What you need to do: Whenever a line below includes the word "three", copy that line.

Material provided:
——
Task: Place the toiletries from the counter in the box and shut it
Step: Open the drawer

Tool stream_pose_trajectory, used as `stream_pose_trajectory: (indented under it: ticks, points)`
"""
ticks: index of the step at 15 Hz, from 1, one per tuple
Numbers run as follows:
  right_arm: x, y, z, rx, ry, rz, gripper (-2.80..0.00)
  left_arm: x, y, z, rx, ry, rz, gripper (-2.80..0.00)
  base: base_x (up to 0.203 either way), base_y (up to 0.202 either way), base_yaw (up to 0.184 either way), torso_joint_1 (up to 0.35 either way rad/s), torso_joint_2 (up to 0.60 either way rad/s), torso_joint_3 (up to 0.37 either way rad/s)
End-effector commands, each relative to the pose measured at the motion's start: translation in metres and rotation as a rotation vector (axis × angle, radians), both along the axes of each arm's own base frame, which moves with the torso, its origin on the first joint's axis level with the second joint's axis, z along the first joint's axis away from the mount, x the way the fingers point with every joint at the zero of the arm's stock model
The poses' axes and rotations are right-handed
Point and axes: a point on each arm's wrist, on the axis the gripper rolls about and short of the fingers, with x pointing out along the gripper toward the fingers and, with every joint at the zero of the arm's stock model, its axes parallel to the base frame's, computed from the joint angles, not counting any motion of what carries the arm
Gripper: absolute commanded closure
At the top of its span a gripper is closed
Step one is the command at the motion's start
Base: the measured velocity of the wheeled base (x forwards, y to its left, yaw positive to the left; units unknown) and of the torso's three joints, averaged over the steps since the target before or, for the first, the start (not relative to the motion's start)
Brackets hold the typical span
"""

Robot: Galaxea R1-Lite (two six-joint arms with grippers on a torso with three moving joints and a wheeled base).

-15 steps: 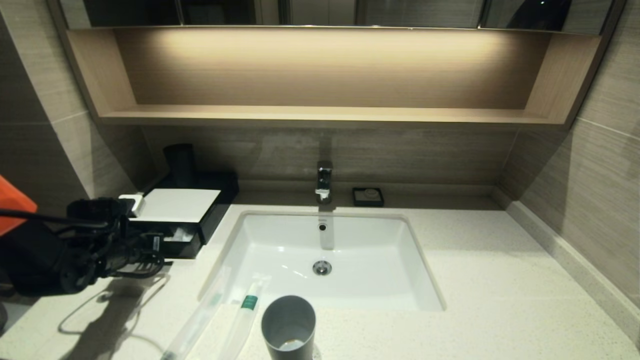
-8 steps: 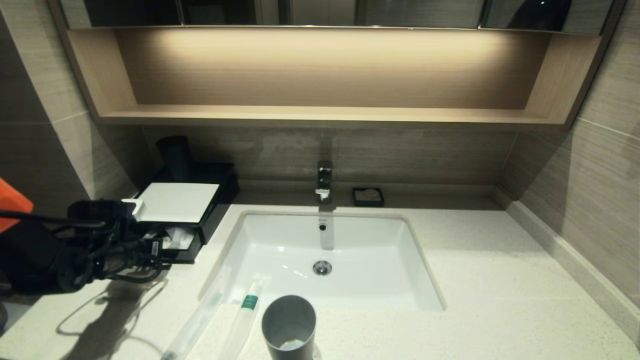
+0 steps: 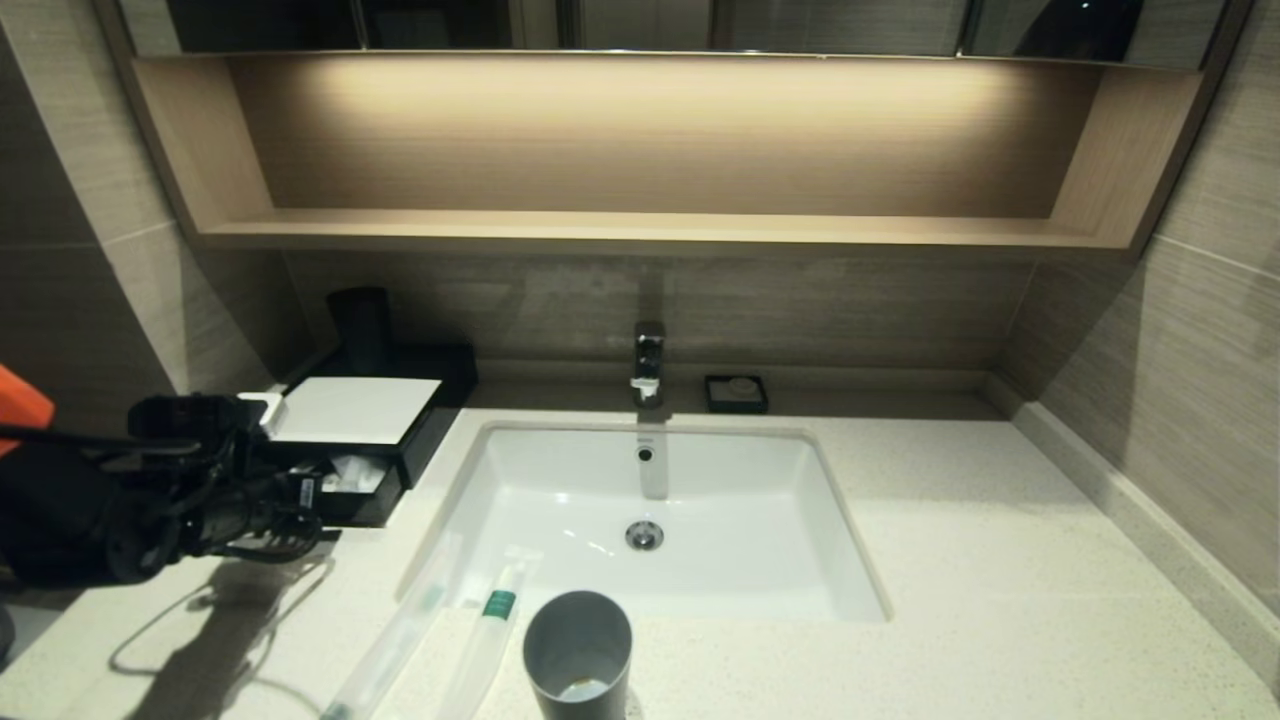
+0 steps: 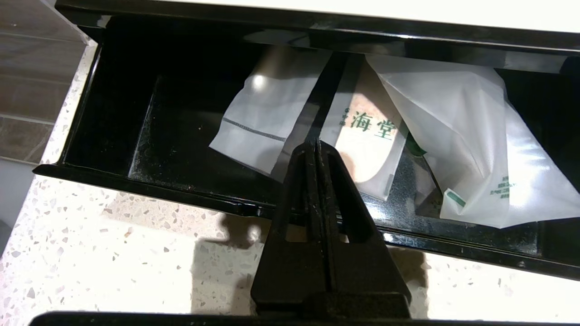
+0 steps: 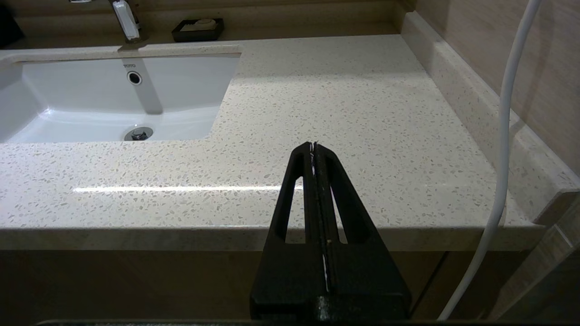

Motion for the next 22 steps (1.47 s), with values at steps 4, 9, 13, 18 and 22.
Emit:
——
Solution to this exercise:
Base: the measured velocity of the wheeled base (x forwards, y to its left, yaw positive to the left; units unknown) and of the torso's three joints, averaged over the steps since the target before or, for the first, the start (not relative to the motion's start)
Robot: Galaxea R1-Lite (two six-joint arms with grippers on a torso with three moving joints and a wheeled base).

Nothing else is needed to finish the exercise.